# Task to complete:
The data that follows is to be given again, exactly as written.

# Given information:
....

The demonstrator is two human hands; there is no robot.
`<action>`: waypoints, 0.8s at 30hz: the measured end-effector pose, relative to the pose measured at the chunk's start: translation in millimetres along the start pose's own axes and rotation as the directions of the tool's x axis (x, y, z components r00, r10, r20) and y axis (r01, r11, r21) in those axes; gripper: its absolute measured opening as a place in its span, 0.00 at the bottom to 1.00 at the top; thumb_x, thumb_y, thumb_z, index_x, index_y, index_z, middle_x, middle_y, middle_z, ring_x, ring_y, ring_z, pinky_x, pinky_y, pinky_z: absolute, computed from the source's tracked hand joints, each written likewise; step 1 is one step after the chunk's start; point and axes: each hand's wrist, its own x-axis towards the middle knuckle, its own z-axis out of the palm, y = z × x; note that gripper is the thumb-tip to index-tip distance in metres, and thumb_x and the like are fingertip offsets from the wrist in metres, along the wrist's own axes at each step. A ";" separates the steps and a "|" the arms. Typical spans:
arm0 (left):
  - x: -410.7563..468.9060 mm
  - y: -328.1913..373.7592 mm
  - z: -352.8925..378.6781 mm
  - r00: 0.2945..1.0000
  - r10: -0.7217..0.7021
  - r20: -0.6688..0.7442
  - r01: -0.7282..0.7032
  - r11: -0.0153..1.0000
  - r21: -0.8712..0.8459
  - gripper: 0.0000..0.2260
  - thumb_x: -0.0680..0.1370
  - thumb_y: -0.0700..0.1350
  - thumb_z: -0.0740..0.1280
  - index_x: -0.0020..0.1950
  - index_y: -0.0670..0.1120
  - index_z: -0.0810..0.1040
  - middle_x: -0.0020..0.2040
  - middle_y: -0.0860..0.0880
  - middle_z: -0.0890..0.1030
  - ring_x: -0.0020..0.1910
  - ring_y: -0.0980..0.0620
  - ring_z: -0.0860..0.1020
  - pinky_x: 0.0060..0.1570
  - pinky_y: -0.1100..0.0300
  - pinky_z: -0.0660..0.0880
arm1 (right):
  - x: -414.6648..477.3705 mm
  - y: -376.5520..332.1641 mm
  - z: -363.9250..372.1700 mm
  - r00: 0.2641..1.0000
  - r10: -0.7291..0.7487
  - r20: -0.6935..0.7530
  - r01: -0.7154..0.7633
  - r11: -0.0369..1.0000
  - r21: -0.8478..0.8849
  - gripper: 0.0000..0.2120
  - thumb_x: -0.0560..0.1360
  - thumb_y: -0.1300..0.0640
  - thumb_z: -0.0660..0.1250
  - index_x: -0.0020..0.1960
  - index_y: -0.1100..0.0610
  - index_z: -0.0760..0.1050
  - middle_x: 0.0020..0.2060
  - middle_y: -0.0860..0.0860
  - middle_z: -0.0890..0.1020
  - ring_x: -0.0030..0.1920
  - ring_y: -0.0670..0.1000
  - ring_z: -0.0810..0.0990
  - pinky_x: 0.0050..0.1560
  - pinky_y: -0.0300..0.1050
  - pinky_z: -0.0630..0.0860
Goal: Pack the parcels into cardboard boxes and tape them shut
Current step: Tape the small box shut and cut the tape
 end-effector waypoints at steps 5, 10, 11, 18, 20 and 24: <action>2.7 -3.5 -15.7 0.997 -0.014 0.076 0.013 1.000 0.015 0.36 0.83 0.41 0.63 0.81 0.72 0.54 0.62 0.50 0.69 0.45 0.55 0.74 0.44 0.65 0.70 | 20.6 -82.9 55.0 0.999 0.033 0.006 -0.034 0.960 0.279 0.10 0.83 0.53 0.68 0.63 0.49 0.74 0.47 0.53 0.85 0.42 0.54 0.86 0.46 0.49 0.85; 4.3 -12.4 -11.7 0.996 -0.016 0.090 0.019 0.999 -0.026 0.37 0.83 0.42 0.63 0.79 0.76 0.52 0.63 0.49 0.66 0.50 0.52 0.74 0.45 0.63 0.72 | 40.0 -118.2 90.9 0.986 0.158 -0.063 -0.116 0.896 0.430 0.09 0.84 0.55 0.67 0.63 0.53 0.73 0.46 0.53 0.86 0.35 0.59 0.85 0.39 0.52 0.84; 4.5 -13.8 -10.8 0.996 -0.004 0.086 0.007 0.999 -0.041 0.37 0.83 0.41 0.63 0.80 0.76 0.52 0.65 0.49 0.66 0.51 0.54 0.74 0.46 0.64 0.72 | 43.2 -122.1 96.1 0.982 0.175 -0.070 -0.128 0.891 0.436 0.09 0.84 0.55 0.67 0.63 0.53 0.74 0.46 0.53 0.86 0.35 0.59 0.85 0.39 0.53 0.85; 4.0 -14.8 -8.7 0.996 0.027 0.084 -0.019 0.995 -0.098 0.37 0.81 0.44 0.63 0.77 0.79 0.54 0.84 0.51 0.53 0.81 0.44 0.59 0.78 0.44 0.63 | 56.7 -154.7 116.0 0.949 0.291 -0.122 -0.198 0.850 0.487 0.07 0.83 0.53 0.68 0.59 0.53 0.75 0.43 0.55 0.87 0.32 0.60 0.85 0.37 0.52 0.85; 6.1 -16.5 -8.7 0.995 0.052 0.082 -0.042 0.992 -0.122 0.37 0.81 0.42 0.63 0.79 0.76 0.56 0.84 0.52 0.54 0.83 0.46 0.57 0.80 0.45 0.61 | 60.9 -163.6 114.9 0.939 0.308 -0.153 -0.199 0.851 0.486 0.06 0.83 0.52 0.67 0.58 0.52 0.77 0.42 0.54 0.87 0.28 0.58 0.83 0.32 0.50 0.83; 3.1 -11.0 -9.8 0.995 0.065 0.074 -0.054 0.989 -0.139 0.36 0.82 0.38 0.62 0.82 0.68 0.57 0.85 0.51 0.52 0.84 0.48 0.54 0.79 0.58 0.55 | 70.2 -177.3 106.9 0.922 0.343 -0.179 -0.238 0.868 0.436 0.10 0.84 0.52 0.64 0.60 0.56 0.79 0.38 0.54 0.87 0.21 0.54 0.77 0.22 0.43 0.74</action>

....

# Answer box:
The demonstrator is two human hands; there is no robot.
`<action>`: waypoints, 0.8s at 30hz: the measured end-effector pose, relative to the pose measured at the chunk's start: translation in millimetres along the start pose's own axes and rotation as the directions of the tool's x axis (x, y, z components r00, r10, r20) and y axis (r01, r11, r21) in those axes; gripper: its absolute measured opening as a place in its span, 0.00 at the bottom to 1.00 at the top; thumb_x, thumb_y, thumb_z, index_x, index_y, index_z, middle_x, middle_y, middle_z, ring_x, ring_y, ring_z, pinky_x, pinky_y, pinky_z: absolute, computed from the source's tracked hand joints, each written likewise; step 1 is one step after the chunk's start; point and axes: each hand's wrist, its own x-axis towards the middle knuckle, its own z-axis out of the palm, y = z × x; note that gripper is the thumb-tip to index-tip distance in metres, and thumb_x and the like are fingertip offsets from the wrist in metres, along the wrist's own axes at each step. A ";" separates the steps and a "|" the arms. Typical spans:
arm0 (left):
  - x: -410.7563..468.9060 mm
  - y: -328.1913..373.7592 mm
  - z: -352.8925..378.6781 mm
  - r00: 0.2945..1.0000
  - r10: -0.7217..0.7021
  - r20: -0.6688..0.7442
  - r01: -0.7282..0.7032
  - r11: -0.0153..1.0000
  - r21: -0.8712..0.8459
  - gripper: 0.0000..0.2260
  - thumb_x: -0.0680..0.1370
  - thumb_y: -0.0700..0.1350
  - thumb_z: -0.0740..0.1280
  - index_x: -0.0020..0.1950
  - index_y: -0.0670..0.1120
  - index_z: -0.0810..0.1040
  - middle_x: -0.0020..0.2040
  - middle_y: -0.0860..0.0880
  - middle_z: -0.0890..0.1030
  - ring_x: -0.0020..0.1910
  - ring_y: -0.0980..0.0620
  - ring_z: -0.0860..0.1020
  - pinky_x: 0.0060..0.1570
  - pinky_y: -0.1100..0.0300
  - pinky_z: -0.0660..0.0880
arm1 (right):
  - x: -414.6648..477.3705 mm
  - y: -376.5520..332.1641 mm
  - z: -363.9250..372.1700 mm
  - r00: 0.2641..1.0000
  - r10: -0.7291..0.7487
  - r20: -0.6935..0.7530
  - r01: -0.7154..0.7633
  - r11: -0.0369..1.0000
  - r21: -0.8478..0.8849
  - gripper: 0.0000..0.2120
  - thumb_x: -0.0560..0.1360
  - thumb_y: -0.1300..0.0640
  - thumb_z: -0.0660..0.1250
  - index_x: -0.0020..0.1960
  - index_y: -0.1100..0.0610
  - index_z: -0.0760..0.1050
  - middle_x: 0.0020..0.2060
  - middle_y: -0.0860..0.0860
  - middle_z: -0.0890..0.1020
  - ring_x: -0.0030..0.1920
  - ring_y: -0.0670..0.1000
  - ring_z: -0.0810..0.0990
  - pinky_x: 0.0050..0.1560
  - pinky_y: -0.0300..0.1050
  - pinky_z: -0.0630..0.0860
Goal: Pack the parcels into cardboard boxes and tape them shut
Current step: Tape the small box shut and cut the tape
 end-effector waypoints at steps 5, 10, 11, 18, 20 and 24: <action>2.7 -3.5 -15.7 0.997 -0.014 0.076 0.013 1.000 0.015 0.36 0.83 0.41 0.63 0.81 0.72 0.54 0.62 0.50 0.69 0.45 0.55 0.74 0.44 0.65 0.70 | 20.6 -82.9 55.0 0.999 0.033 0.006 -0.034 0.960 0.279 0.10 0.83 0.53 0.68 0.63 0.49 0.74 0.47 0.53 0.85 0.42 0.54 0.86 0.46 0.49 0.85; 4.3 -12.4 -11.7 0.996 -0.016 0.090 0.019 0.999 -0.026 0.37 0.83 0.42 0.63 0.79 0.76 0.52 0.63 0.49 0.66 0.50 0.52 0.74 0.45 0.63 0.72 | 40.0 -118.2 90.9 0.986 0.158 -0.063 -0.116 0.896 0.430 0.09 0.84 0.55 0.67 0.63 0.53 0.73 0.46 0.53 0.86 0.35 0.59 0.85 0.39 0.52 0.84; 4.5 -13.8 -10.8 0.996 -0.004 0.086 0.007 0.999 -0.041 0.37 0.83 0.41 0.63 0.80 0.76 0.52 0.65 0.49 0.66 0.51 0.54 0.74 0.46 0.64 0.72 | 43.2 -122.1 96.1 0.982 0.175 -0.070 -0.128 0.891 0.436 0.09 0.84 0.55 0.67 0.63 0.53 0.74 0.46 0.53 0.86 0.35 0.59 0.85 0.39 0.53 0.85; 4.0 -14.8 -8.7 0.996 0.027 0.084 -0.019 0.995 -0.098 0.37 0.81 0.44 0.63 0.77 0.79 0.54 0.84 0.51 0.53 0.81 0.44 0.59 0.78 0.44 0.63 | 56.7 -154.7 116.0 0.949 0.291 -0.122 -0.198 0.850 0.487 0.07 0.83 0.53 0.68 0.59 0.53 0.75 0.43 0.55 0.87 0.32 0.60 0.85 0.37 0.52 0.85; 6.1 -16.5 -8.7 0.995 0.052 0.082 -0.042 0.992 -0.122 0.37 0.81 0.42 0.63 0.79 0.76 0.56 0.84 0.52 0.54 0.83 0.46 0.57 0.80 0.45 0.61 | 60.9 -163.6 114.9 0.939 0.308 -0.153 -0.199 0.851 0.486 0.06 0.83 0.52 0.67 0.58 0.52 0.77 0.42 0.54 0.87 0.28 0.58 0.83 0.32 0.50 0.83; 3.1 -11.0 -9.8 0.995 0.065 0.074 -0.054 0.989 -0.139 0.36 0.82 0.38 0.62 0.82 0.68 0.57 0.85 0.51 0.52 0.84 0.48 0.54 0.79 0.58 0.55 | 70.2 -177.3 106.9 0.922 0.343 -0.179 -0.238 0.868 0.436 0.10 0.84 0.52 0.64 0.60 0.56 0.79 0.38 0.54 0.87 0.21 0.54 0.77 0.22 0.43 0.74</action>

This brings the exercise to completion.